Rising on the toes while sitting allows you to take the load off the body muscles and provide an isolated study of the leg muscles. It is used exclusively for this purpose and exists in two versions. You can climb on the toes, weighed hips with heavy dumbbells or a collected barbell, and you can perform the movement in a specialized simulator.
Purpose of the exercise
The purpose of the exercise is the isolated study of the muscles of the leg. This movement is required if the person is quite difficult to coordinate, and it is difficult for him to stand upright with the collected barbell. A training plan can also be a variant of use, when several basic exercises on the legs are performed on the same day, and then it is necessary to work out the remaining muscles in isolating exercises. This movement belongs to the purely “bodybuilding” exercises, and it is little used in other power disciplines.
Sometimes they say that removing the load from the body, we overload the knee joint.
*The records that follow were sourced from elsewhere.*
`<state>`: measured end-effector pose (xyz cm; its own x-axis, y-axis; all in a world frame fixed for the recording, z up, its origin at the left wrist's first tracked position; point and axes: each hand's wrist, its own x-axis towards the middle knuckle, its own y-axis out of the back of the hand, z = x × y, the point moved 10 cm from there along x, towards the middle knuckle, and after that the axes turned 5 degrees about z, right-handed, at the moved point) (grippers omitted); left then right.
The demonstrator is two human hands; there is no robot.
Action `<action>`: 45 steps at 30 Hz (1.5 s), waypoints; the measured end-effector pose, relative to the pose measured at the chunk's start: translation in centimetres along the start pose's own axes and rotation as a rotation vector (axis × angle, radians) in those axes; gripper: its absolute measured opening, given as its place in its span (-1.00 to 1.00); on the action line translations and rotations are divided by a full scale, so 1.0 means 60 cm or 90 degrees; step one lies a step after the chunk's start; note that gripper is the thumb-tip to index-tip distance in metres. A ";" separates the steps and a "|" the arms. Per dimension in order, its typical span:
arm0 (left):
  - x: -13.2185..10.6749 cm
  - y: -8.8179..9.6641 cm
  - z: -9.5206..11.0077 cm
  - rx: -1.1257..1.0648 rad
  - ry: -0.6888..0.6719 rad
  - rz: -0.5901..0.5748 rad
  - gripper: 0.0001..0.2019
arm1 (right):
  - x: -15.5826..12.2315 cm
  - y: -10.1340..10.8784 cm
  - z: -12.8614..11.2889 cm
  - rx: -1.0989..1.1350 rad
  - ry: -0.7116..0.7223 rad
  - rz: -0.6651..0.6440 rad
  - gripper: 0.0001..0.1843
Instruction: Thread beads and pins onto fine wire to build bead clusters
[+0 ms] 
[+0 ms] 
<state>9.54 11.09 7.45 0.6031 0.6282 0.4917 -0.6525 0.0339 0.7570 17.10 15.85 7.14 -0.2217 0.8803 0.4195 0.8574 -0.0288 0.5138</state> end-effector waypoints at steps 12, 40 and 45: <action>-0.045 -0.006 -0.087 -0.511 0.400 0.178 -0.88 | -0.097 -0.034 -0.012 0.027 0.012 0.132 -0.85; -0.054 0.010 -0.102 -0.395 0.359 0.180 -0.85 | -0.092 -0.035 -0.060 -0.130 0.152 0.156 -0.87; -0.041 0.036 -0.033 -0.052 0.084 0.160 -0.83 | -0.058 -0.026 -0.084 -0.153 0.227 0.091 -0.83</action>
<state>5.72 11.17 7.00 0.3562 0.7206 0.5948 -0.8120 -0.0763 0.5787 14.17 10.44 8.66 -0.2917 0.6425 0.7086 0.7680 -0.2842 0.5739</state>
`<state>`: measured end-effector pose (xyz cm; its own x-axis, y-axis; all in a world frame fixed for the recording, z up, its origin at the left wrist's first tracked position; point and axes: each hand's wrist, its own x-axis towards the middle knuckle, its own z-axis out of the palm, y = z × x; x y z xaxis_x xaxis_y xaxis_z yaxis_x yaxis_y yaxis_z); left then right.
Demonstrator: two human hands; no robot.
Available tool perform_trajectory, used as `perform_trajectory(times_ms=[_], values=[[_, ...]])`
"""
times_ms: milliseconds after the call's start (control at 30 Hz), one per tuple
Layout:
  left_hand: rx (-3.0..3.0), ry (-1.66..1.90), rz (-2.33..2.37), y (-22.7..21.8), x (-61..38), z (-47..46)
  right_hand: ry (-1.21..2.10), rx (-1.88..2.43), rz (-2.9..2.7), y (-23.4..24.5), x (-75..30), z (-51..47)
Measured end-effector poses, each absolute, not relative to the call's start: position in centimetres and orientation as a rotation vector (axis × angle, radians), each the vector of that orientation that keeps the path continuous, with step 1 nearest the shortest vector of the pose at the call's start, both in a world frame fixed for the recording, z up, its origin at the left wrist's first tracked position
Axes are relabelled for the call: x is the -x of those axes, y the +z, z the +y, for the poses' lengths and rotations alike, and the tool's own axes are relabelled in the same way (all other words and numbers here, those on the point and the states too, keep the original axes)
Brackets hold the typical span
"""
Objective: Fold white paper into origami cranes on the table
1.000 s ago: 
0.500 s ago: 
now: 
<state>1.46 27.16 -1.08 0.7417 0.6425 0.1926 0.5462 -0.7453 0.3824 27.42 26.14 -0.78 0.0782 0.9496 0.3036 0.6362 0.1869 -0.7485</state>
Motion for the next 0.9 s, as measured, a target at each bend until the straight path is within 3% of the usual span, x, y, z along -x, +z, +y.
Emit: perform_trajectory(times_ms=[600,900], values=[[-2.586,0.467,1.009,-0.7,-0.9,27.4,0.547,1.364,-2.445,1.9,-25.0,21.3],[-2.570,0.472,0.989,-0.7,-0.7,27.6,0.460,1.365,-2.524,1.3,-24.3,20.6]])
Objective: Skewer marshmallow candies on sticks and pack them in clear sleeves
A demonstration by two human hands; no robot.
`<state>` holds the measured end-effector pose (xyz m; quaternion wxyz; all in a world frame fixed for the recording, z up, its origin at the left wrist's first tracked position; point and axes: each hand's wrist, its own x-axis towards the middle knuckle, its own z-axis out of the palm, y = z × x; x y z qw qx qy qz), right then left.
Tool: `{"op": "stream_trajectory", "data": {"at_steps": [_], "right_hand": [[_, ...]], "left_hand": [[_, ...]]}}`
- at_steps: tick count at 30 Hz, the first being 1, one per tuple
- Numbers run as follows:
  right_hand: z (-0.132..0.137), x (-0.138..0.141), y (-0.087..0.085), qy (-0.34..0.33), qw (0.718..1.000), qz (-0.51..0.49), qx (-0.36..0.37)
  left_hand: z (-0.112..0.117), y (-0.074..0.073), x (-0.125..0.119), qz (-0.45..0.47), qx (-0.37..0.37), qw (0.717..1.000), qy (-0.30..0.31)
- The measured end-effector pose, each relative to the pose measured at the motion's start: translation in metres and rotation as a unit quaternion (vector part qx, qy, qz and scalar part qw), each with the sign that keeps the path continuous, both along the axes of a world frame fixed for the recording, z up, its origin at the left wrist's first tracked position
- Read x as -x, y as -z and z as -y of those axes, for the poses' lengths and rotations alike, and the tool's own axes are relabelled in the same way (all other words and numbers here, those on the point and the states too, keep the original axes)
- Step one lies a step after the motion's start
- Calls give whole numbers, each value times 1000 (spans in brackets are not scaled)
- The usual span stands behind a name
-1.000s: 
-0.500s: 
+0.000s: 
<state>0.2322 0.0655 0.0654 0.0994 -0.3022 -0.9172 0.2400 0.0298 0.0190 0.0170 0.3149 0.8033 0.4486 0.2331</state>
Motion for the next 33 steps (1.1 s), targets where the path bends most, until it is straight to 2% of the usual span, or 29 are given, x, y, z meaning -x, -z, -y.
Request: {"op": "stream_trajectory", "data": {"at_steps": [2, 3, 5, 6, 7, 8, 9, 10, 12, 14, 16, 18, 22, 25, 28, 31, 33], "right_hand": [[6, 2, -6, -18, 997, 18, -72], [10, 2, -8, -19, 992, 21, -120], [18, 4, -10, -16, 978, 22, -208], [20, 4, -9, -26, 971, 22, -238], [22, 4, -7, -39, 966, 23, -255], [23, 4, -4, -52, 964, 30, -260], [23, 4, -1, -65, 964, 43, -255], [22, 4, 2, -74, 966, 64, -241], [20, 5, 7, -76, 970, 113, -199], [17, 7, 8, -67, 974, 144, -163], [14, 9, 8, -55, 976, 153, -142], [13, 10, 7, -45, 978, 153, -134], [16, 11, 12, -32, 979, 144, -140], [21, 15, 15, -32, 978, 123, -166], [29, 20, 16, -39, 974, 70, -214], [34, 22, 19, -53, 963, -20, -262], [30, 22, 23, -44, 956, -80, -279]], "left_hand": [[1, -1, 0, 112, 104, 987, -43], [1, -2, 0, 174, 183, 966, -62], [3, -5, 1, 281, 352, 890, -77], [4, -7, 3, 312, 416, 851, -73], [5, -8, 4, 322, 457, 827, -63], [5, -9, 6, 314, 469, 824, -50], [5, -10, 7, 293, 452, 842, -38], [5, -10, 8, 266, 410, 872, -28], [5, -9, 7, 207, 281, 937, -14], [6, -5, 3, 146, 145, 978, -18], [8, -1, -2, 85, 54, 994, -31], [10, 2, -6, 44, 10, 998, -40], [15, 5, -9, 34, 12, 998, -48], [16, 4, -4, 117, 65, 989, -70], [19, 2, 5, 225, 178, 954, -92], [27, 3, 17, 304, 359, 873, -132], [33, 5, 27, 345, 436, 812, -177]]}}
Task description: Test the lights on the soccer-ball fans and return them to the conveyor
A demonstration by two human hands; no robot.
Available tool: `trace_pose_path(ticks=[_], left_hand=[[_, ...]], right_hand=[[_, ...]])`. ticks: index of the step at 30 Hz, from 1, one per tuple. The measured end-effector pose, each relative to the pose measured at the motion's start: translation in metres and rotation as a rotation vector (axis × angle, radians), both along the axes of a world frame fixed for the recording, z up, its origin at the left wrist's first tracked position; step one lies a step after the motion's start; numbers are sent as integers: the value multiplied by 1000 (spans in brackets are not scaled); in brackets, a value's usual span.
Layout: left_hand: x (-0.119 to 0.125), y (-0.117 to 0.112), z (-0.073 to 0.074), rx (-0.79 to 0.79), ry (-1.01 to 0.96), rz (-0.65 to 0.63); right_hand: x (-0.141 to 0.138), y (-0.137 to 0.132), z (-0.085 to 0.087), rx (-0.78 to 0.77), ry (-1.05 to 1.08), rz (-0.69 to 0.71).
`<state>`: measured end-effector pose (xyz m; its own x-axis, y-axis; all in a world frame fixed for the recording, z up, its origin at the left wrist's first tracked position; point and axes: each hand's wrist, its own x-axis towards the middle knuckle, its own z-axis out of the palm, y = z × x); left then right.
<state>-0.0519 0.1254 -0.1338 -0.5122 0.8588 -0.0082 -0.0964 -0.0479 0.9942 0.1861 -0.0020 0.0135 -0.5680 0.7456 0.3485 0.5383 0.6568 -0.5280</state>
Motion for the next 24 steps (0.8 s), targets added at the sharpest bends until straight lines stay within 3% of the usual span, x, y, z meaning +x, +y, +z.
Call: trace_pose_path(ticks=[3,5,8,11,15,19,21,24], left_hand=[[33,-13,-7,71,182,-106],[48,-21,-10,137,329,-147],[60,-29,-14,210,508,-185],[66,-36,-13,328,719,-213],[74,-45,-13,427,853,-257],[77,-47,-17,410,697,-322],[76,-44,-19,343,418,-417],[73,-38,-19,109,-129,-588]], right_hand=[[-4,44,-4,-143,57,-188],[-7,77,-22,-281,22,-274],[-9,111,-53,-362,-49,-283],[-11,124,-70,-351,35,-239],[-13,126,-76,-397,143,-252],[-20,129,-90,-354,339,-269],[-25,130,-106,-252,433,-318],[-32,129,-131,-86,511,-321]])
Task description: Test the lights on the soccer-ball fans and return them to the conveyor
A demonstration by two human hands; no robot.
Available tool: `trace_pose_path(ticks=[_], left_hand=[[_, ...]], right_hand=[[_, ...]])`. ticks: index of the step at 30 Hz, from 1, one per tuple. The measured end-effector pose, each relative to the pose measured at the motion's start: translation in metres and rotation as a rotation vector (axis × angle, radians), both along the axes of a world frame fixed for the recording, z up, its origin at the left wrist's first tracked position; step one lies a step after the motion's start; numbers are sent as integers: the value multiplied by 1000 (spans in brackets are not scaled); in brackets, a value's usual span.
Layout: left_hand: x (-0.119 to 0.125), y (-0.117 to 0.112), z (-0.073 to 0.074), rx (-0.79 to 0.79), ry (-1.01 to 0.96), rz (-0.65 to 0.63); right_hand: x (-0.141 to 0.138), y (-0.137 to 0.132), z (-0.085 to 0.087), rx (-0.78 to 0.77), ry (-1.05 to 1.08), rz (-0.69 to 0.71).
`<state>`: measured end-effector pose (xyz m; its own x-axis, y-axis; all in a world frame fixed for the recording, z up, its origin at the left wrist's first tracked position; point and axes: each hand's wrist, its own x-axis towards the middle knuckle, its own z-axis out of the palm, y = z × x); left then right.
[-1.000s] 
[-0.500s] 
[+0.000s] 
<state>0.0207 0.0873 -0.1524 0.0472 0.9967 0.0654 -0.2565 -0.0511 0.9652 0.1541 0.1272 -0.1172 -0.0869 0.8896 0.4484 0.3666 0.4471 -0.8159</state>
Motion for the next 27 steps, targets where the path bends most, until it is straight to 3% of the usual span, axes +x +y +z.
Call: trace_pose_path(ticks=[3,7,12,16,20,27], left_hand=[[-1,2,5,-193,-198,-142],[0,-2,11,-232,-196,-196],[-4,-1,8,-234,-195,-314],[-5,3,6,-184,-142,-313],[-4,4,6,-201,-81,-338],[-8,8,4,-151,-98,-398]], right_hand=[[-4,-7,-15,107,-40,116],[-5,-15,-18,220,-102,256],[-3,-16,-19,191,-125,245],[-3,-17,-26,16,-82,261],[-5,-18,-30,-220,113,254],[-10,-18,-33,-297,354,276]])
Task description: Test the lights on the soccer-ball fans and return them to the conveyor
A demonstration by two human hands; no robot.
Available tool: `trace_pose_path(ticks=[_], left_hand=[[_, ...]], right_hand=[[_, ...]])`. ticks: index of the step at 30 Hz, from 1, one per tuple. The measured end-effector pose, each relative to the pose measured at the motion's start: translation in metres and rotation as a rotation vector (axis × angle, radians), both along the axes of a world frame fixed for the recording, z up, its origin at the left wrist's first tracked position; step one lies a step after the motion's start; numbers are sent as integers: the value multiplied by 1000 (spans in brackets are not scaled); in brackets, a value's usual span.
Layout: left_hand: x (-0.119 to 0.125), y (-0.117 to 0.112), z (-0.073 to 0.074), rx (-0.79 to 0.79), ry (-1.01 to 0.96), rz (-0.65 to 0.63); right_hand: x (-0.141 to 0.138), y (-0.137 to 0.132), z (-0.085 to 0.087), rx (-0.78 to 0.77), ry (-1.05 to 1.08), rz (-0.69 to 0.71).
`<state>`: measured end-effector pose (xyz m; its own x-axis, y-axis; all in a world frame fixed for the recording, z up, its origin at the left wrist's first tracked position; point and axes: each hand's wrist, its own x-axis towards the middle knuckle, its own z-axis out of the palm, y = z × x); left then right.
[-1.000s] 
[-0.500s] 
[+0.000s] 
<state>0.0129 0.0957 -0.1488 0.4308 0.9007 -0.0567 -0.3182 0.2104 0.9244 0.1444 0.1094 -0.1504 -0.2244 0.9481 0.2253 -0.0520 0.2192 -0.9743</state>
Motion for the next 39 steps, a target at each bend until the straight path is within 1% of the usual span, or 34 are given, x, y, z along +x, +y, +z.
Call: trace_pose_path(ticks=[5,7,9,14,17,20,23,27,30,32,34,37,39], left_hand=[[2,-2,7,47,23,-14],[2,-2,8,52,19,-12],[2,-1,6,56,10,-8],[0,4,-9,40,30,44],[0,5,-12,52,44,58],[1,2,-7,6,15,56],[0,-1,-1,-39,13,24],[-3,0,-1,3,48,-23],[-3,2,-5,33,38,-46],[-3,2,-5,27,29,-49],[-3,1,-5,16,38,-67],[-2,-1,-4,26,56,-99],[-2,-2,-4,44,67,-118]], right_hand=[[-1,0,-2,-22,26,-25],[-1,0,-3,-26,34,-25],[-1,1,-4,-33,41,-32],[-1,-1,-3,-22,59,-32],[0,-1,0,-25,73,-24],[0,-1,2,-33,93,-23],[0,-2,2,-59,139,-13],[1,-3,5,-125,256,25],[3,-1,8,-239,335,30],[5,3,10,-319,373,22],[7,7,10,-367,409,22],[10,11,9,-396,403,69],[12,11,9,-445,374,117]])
But this problem is solved by shifting the weight of the burden towards the middle of the thigh.
Exercise technique
First you need to adjust the simulator bench to its height. A special feature here is that it is necessary to adjust the seat so that the knee is approximately at the level of the pelvis, but does not go much higher. Position with “high knees” leads to joint overload, therefore it is better not to use it.
You should sit on the bench, lean your back on the back of the simulator and carefully remove the stabilizer knobs. Then you need to get on your toes, as you would if you were standing on the floor. It is important to eliminate the buildup and movement to the sides, evenly pushing the simulator cushion with both feet.
If the exercise is performed with the usual free weights, it is necessary to provide a rigid fixation of the projectile with your hands, so that there is no swing from side to side.
Technical mistakes are going to the toes with excessive “pull-out” of the front surface of the foot forward, swinging in different directions.
Approaches and repetitions
This exercise is among the subjects of discussion in bodybuilding and fitness. Some believe that all exercises on the legs should be performed in a huge number of repetitions, as the calf muscles work in everyday life very much. Others believe that it is necessary to limit 8-12 repetitions, but put a heavier weight. Approaches are always recommended to do from 3 to 4.
In principle, this exercise is always used as an additional isolating and goes at the end of the workout. Many perform exercises on the lower legs on a separate day from the training of other muscle groups of the legs. That is justified by the fact that it is possible to ensure maximum fatigue, and the load will not go to other muscles.